[EXERCISE OBJECTIVE] Your response should be a copy of each line in the listing below that includes the word "camera".

[EXERCISE MATERIAL]
== == ==
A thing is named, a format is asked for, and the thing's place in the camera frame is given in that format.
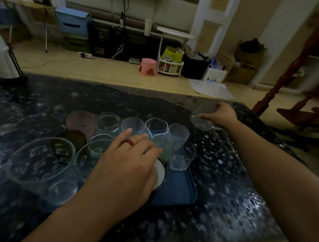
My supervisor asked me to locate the white ribbed appliance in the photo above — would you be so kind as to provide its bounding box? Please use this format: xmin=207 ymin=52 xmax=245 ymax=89
xmin=0 ymin=35 xmax=28 ymax=84

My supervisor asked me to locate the large cat print glass bowl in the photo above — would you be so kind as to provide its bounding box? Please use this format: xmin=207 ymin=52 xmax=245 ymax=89
xmin=9 ymin=137 xmax=78 ymax=206

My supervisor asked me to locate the clear plastic sheet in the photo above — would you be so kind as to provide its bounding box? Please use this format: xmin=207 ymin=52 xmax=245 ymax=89
xmin=188 ymin=79 xmax=237 ymax=100

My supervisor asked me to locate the dark cup with white inside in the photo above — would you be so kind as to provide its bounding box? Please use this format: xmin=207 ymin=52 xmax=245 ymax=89
xmin=152 ymin=158 xmax=167 ymax=193

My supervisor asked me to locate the clear wavy rim glass cup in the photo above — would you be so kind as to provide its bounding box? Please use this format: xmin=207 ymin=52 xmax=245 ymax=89
xmin=145 ymin=118 xmax=169 ymax=139

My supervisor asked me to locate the white side table with rack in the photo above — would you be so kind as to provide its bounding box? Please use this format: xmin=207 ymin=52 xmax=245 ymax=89
xmin=156 ymin=26 xmax=195 ymax=77

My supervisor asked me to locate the frosted tapered glass cup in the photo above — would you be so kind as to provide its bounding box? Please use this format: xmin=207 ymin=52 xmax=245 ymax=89
xmin=166 ymin=123 xmax=190 ymax=151

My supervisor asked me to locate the small cat print glass bowl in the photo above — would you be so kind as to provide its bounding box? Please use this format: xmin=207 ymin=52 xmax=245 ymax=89
xmin=75 ymin=139 xmax=113 ymax=181

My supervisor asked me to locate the black bag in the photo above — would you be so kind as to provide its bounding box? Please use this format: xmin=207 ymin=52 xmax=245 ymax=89
xmin=181 ymin=52 xmax=212 ymax=80

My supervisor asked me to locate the white storage box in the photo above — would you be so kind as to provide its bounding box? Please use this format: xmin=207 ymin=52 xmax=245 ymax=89
xmin=202 ymin=66 xmax=227 ymax=84

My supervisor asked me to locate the person's right hand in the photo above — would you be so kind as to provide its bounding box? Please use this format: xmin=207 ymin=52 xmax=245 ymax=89
xmin=199 ymin=102 xmax=240 ymax=130

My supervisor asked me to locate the person's right forearm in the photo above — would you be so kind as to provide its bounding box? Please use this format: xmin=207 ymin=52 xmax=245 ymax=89
xmin=225 ymin=120 xmax=319 ymax=242

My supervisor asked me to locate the clear angular glass cup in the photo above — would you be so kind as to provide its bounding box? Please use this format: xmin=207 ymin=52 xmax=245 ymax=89
xmin=169 ymin=140 xmax=197 ymax=172

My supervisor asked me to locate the pink plastic stool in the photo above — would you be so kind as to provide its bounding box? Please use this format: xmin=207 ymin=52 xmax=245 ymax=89
xmin=139 ymin=58 xmax=158 ymax=77

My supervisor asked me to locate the tall white cup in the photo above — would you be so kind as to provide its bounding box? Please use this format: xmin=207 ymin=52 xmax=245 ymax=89
xmin=144 ymin=19 xmax=154 ymax=37

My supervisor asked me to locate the black low cabinet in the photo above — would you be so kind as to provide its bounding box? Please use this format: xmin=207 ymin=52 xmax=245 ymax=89
xmin=88 ymin=22 xmax=183 ymax=63

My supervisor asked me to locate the blue plastic tray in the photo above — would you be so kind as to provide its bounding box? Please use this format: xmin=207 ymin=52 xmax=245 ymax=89
xmin=45 ymin=162 xmax=197 ymax=212

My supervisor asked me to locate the clear short glass cup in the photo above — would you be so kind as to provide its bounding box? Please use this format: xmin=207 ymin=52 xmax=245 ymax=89
xmin=90 ymin=132 xmax=115 ymax=142
xmin=96 ymin=112 xmax=121 ymax=133

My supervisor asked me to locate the brown paper bag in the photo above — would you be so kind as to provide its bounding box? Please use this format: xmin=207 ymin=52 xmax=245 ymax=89
xmin=234 ymin=38 xmax=268 ymax=68

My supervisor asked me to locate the person's left hand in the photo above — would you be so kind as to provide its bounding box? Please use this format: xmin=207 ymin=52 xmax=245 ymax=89
xmin=82 ymin=128 xmax=164 ymax=225

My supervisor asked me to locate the person's left forearm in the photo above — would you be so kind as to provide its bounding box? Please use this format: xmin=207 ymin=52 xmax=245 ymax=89
xmin=22 ymin=186 xmax=120 ymax=242

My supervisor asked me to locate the green frosted glass cup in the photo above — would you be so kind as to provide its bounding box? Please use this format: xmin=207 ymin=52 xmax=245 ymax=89
xmin=149 ymin=138 xmax=173 ymax=162

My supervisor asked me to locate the dark brown cup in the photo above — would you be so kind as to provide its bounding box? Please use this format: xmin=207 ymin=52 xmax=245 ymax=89
xmin=51 ymin=130 xmax=88 ymax=164

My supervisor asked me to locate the cardboard box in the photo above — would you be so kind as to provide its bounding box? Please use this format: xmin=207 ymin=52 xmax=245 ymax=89
xmin=216 ymin=53 xmax=259 ymax=85

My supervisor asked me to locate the blue storage box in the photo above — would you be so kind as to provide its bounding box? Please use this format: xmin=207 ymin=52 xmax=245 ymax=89
xmin=54 ymin=7 xmax=92 ymax=39

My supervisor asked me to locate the yellow green bag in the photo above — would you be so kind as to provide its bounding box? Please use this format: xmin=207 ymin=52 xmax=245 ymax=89
xmin=161 ymin=46 xmax=185 ymax=63

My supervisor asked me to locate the desk with white legs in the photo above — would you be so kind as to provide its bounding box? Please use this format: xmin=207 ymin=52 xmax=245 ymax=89
xmin=0 ymin=0 xmax=58 ymax=53

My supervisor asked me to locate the green storage drawer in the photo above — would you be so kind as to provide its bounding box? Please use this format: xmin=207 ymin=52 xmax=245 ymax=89
xmin=62 ymin=35 xmax=91 ymax=54

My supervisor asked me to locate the clear round glass cup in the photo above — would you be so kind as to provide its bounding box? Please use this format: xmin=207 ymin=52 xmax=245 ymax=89
xmin=189 ymin=104 xmax=223 ymax=132

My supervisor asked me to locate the red brown wooden chair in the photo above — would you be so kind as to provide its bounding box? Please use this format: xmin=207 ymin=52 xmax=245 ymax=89
xmin=251 ymin=27 xmax=319 ymax=131

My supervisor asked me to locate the frosted bluish glass cup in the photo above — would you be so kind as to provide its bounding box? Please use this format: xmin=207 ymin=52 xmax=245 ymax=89
xmin=121 ymin=117 xmax=146 ymax=135

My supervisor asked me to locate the pink frosted glass cup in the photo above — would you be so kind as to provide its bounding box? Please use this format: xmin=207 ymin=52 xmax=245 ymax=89
xmin=66 ymin=111 xmax=96 ymax=140

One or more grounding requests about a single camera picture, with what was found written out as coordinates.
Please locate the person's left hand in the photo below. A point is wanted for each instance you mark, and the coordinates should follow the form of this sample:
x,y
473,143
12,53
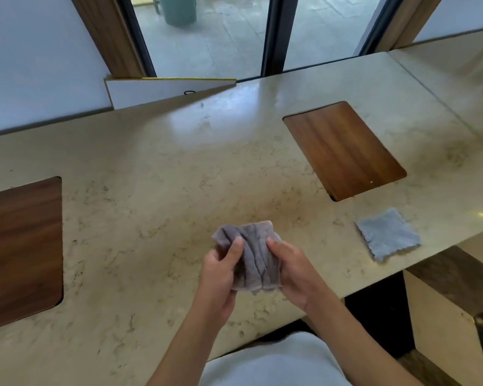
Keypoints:
x,y
215,283

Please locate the person's right hand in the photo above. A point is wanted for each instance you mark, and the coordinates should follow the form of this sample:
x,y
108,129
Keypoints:
x,y
300,277

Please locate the person's right thumb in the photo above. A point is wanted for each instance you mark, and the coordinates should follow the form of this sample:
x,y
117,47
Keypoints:
x,y
275,246

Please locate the person's left thumb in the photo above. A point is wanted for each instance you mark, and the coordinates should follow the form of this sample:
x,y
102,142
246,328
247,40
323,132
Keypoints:
x,y
235,252

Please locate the grey towel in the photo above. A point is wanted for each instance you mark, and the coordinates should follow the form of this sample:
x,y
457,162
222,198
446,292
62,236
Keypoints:
x,y
253,257

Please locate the person's right forearm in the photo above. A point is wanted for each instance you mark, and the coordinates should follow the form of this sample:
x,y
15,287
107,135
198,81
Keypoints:
x,y
358,341

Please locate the person's left forearm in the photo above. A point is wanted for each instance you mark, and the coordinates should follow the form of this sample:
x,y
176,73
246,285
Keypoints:
x,y
185,349

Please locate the folded grey square cloth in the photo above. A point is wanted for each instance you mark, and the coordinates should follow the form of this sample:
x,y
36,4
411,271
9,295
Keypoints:
x,y
387,233

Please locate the person's white clothing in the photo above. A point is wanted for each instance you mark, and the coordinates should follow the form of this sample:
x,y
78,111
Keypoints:
x,y
271,361

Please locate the wooden inset panel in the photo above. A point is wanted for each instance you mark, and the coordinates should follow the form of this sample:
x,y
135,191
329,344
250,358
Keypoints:
x,y
20,253
343,150

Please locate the white board with gold edge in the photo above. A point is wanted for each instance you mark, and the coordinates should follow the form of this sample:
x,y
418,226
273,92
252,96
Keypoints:
x,y
161,90

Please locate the teal cylindrical bin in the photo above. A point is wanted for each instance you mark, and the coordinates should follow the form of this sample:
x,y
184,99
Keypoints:
x,y
178,9

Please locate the black window frame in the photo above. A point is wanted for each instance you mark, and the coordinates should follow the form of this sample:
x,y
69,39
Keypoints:
x,y
277,34

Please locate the wooden door frame post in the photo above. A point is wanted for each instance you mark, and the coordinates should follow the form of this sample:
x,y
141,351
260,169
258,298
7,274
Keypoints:
x,y
108,34
408,22

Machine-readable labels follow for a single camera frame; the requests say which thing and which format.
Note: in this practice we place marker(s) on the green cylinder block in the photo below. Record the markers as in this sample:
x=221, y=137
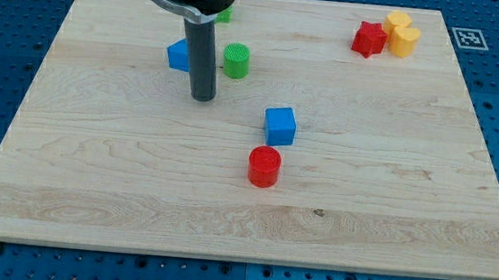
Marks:
x=236, y=60

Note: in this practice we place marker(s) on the yellow hexagon block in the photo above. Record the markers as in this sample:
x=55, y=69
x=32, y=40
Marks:
x=394, y=19

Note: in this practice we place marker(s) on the green block behind arm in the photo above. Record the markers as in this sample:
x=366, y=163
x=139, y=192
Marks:
x=225, y=15

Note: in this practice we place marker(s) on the yellow heart block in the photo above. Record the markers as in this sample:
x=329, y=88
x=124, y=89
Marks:
x=403, y=41

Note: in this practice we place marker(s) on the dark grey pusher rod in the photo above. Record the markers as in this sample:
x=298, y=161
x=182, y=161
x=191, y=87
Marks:
x=202, y=59

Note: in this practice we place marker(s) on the blue triangle block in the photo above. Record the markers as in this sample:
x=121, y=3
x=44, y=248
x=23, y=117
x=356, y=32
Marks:
x=178, y=55

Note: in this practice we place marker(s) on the red cylinder block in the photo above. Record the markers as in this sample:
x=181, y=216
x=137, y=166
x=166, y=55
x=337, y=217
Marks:
x=264, y=166

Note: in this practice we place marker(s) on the blue cube block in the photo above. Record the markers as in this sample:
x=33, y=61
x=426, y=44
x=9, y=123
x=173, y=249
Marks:
x=279, y=126

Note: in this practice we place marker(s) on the white fiducial marker tag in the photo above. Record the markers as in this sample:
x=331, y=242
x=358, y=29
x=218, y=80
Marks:
x=469, y=39

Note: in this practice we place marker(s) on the red star block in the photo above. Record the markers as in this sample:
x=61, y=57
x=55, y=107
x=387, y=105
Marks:
x=369, y=39

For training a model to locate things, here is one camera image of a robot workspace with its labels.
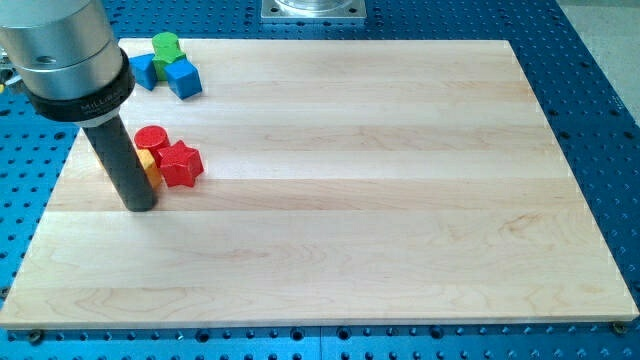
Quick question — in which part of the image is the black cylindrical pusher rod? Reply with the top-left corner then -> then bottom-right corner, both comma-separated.
83,116 -> 157,212

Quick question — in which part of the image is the black tool mounting collar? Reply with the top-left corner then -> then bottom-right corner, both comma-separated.
25,48 -> 136,123

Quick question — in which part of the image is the yellow block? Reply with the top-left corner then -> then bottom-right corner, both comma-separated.
136,149 -> 162,189

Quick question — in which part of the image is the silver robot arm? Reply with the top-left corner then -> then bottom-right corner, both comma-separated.
1,0 -> 156,212

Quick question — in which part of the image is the green star block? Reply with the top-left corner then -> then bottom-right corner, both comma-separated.
152,51 -> 186,81

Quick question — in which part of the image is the red star block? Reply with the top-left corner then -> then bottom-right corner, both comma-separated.
158,140 -> 204,187

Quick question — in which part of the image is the red cylinder block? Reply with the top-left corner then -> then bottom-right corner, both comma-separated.
134,125 -> 170,165

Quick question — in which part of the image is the blue triangular block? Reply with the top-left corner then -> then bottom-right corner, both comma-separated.
129,54 -> 158,91

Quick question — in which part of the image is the blue cube block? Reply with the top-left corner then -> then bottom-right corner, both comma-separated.
165,59 -> 202,100

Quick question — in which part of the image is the green cylinder block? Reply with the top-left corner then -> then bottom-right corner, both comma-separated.
151,32 -> 181,55

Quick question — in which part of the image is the wooden board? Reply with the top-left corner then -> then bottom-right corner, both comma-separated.
1,39 -> 639,329

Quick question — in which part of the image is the blue perforated table plate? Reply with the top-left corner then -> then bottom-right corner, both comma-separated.
1,0 -> 639,359

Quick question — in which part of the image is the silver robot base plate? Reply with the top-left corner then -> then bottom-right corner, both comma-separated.
260,0 -> 367,24

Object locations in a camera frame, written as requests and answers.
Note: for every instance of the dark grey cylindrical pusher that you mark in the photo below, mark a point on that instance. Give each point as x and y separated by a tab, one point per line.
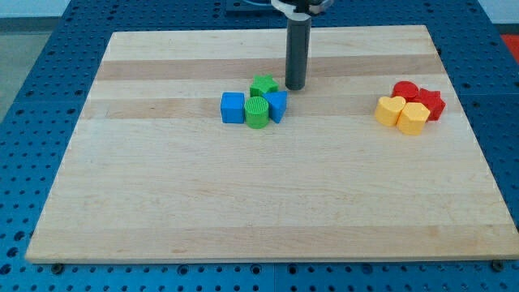
297	46

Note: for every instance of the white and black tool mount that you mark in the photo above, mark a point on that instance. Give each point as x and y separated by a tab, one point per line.
301	7

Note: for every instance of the green star block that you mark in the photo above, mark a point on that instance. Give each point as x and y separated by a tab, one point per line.
262	84

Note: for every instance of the blue triangle block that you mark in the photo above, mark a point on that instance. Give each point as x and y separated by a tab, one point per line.
277	103

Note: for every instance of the red star block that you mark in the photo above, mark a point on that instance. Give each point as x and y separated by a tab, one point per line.
433	101

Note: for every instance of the green cylinder block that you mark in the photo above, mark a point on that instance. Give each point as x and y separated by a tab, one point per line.
256	112

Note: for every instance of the blue cube block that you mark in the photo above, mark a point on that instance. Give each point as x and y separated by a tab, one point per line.
232	107

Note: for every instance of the yellow heart block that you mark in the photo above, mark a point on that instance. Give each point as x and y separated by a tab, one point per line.
388	110

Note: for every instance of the red cylinder block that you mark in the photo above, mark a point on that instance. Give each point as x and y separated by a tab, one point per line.
405	89

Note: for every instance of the yellow hexagon block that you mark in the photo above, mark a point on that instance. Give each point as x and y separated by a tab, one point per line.
413	118

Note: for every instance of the wooden board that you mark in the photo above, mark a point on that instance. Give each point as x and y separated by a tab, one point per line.
151	174

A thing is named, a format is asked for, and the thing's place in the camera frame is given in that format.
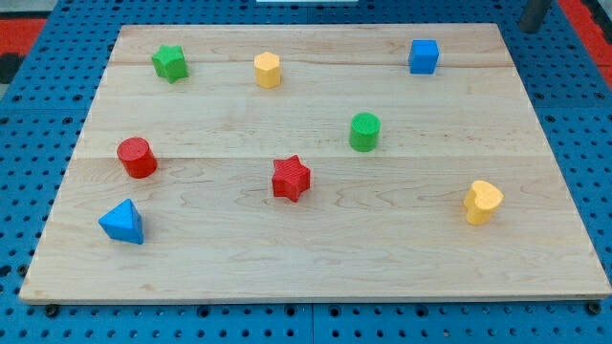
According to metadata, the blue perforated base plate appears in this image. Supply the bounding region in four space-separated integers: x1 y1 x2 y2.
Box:
1 1 611 343

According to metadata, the red star block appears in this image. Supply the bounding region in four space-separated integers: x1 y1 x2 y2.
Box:
272 155 311 203

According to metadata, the yellow heart block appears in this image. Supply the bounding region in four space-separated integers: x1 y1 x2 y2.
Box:
463 180 504 226

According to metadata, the green star block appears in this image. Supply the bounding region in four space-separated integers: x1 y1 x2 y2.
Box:
151 45 188 83

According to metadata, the red cylinder block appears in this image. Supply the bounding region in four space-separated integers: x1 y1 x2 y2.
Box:
117 137 158 179

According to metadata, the green cylinder block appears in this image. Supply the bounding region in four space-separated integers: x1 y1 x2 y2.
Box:
349 112 381 152

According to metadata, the yellow hexagon block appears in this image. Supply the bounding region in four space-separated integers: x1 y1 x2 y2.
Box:
253 52 281 89

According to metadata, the blue cube block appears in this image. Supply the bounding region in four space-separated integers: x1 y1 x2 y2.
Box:
408 39 440 75

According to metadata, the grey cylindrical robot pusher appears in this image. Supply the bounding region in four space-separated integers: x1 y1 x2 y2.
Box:
517 0 552 33

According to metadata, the blue triangle block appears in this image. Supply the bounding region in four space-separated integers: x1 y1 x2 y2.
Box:
98 199 144 245

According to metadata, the wooden board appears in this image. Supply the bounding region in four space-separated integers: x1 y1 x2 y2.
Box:
19 23 611 305

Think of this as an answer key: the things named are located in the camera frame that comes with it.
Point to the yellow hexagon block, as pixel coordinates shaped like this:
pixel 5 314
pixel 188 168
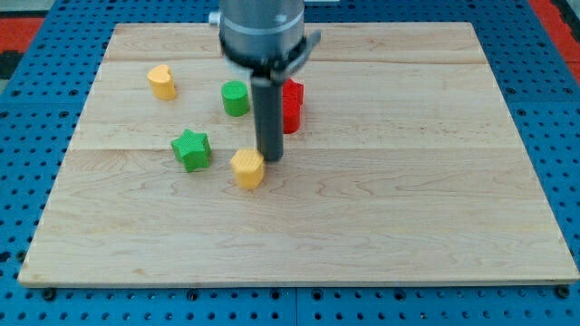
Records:
pixel 248 168

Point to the yellow heart block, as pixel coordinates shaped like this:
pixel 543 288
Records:
pixel 162 82

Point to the red block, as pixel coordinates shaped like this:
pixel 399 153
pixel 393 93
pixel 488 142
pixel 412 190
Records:
pixel 293 99

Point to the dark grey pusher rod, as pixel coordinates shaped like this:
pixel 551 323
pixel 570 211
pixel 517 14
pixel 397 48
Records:
pixel 268 116

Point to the green cylinder block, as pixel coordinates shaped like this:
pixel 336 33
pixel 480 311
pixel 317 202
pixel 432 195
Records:
pixel 234 96

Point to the green star block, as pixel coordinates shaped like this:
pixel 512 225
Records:
pixel 192 150

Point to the wooden board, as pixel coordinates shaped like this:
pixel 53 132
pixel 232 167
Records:
pixel 407 170

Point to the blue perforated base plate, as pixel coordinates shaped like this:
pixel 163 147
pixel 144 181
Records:
pixel 44 98
== == ==
[ANSWER TO THE PROBLEM]
A thing is named, a format is asked for, and the thing's place in the camera frame is given in that format.
One or more grounding requests about a single camera picture, with what was found written out as coordinates.
Machine-readable labels follow for a single camera frame; the requests say which thing and which format.
For training a model to locate things, here is one camera image of a robot workspace with its labels.
Object locations in a camera frame, written as requests and answers.
A thing is named, a format is asked for, and the thing's place in the camera frame is given in that format.
Think of this as an answer key: the things named are located in the camera frame that comes with it.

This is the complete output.